The merging of flight simulators, multiplayer combat games and drone technology started back in the mid twenty-first century. When man went into space via the discovery that subspace could carry more than communications, ‘simdrones’ became the new frontier. Billions of young gamers could reconnoitre actual new planets, all from the comfort of their recliners and gameshelms.

When negotiations broke down with the Havna, we nearly won. A million simdrones piloted by teenagers from across the world had the Havna outnumbered and out-insanitied – there are no limits to what you’ll attempt when you can’t die.

Havna technology advanced and subspace feedback missiles gave the simdrone community their first casualties: 196,547 in two days, to be precise. Cocky became cowardly. So much so that ‘training missions’, supposedly in virtual environments on Earth, were actually live missions, pulled off without the knowledge of the all-too-aware-of-their-mortality little darlings safe at home.

Occasionally, clusterfucks like the one that killed all bar three of Team Marduk happened. Apparently, Team Havoc received a ‘stern’ reprimand.
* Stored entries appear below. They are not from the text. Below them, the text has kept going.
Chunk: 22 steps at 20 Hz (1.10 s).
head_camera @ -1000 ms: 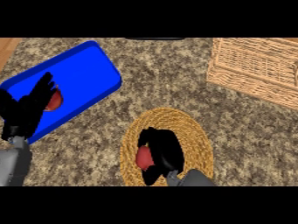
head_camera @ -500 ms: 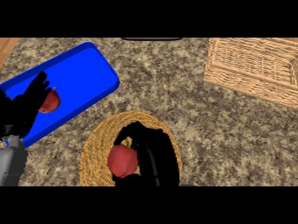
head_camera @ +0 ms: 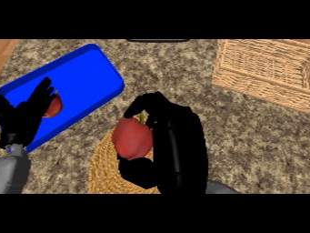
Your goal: Pick the bell pepper from the placemat and place it in the basket
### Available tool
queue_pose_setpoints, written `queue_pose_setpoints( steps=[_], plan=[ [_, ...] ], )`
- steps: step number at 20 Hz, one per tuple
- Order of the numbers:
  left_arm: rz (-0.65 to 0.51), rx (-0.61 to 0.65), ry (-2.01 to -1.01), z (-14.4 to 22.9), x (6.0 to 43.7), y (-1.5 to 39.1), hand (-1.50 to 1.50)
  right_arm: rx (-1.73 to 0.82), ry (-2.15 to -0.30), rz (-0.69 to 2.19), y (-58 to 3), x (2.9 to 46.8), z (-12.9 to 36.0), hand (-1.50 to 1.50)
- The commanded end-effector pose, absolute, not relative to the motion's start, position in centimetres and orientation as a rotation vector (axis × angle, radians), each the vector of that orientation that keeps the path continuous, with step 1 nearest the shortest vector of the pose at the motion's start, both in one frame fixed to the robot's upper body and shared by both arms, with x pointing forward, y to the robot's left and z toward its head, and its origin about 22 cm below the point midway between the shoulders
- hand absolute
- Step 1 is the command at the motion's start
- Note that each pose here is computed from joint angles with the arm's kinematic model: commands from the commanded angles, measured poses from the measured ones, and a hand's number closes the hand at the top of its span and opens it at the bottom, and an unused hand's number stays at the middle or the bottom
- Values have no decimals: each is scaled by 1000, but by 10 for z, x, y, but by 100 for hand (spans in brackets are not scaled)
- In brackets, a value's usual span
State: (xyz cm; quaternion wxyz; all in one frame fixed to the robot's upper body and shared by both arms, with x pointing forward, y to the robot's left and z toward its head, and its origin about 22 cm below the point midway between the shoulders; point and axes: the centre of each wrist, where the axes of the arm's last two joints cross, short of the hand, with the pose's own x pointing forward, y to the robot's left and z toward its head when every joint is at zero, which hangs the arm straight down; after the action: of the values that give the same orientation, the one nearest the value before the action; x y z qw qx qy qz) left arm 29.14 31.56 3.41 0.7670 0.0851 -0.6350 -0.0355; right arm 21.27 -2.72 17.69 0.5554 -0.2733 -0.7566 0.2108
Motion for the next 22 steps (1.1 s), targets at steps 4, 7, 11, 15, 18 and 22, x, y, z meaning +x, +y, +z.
queue_pose_setpoints(
  steps=[4,7,11,15,18,22],
  plan=[
    [-75,187,-1386,40,287,327,0,-791,-1721,376,-44,248,238,150],
    [-80,195,-1377,28,288,310,0,-818,-1743,347,-53,271,242,150],
    [-79,179,-1391,48,287,308,0,-897,-1696,293,-57,304,256,150],
    [-81,173,-1390,29,281,303,0,-1053,-1650,275,-80,330,272,150],
    [-77,204,-1399,47,298,322,0,-1128,-1605,253,-107,353,266,150],
    [-64,188,-1396,49,298,321,0,-1122,-1571,231,-149,374,274,150]
  ],
)
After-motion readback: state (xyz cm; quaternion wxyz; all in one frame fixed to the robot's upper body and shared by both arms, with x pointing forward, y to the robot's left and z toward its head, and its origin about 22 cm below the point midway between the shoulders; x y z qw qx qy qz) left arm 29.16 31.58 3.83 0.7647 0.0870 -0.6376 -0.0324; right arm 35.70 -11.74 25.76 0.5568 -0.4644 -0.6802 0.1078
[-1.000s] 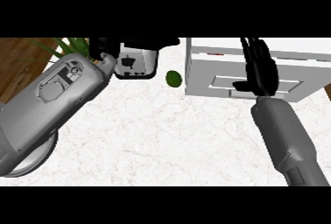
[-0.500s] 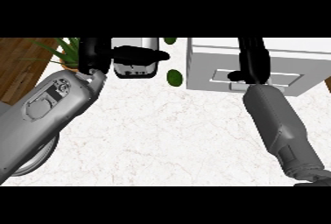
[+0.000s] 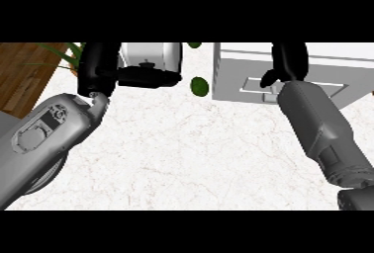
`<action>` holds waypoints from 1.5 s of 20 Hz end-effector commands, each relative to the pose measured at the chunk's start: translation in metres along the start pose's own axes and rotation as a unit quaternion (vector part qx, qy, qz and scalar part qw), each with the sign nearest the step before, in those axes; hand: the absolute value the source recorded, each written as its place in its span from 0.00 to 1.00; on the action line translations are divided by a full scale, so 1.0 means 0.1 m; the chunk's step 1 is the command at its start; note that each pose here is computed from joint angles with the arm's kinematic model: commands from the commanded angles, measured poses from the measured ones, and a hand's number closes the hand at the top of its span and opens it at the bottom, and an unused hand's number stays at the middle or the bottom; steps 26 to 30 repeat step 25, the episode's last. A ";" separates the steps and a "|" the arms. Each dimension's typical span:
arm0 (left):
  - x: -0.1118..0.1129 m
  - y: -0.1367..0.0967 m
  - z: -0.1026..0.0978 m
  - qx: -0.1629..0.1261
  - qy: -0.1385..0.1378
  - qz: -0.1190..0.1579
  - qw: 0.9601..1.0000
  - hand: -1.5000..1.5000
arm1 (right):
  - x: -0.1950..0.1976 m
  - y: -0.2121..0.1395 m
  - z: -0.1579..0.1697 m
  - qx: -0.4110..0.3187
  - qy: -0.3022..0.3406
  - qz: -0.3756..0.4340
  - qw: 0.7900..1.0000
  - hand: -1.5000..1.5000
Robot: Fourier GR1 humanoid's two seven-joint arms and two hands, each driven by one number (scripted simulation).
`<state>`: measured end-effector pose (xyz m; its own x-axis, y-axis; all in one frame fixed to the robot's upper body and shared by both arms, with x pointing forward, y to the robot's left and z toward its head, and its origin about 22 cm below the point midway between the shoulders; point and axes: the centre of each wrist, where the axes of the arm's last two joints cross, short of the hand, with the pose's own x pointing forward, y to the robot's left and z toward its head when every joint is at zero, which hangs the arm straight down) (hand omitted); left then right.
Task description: Pick up the can, place it into the drawer and close the drawer
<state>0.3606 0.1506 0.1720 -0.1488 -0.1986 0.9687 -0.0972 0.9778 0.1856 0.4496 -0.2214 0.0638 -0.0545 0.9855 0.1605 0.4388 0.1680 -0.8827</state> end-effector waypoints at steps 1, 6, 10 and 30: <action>-0.19 0.04 0.15 -0.008 0.000 0.000 1.000 0.00 | 0.23 -0.16 -0.23 -0.011 -0.009 -0.036 0.999 0.00; -0.09 0.07 0.09 -0.001 -0.004 -0.001 1.000 0.00 | 0.42 -0.20 -0.29 -0.033 -0.021 -0.126 0.991 0.00; -0.20 0.17 0.16 0.005 0.004 0.003 1.000 0.00 | 0.35 -0.21 -0.30 -0.040 0.006 -0.200 0.979 0.00; -0.34 0.37 0.23 0.027 0.005 -0.001 1.000 0.00 | 0.61 -0.22 -0.34 -0.042 0.038 -0.420 0.906 0.00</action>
We hear the chime within the house. It’s a fine day and people are sunning themselves by their pools. Stacey and I, we look summer-ish. Get too close and you’ll see angular outlines under our jellabiya.

The door opens and a woman who could be anything between fifty and ninety smiles at us, revealing teeth to match her million-credit bodywork.

“Can I help you?” Her tone indicates mild curiosity.

“We’re from SD Monitoring, Madam. Can we speak to the resident SD Warrior?”

She sighs: “Warrior? Pain the neck is what he is. CECIL! People from the base to see you!” With that, she leaves us standing there and saunters off, calling for the maid.

A few moments later, a well-built teenager in a silk dishdasha ambles out: “You two my new handlers?” He focuses on Stacey: “Oh man, they sent a babe.”

I rest the foot-long suppressor that fronts my Morgan .60 cal on the tip of his nose: “Marduk Leader to Havoc Leader. Karma time.”

The kick shocks my wrist, elbow and shoulder. Cecil’s head sprays across four metres of parquet and stucco. I look at Marduk Seven – Stacey. She nods.

“Next?”

She checks the datapad on her wrist: “Two houses down on the other side.”

“Law enforcement window?”

“Nine minutes.”

Three minute walk, one minute knock and wait, one minute kill.

“Send subspace co-ordinates for the road outside the next house to Marduk Twenty-Three. Evac in seven.”

Jimi’s that good. Put him in a captured Crusis Class and we become oni: unstoppable demons of vengeance. By the time questions are asked about surveillance suppression and the like, we’ll be back in our quarters on ISS Twelve having left no traces of our little field trip.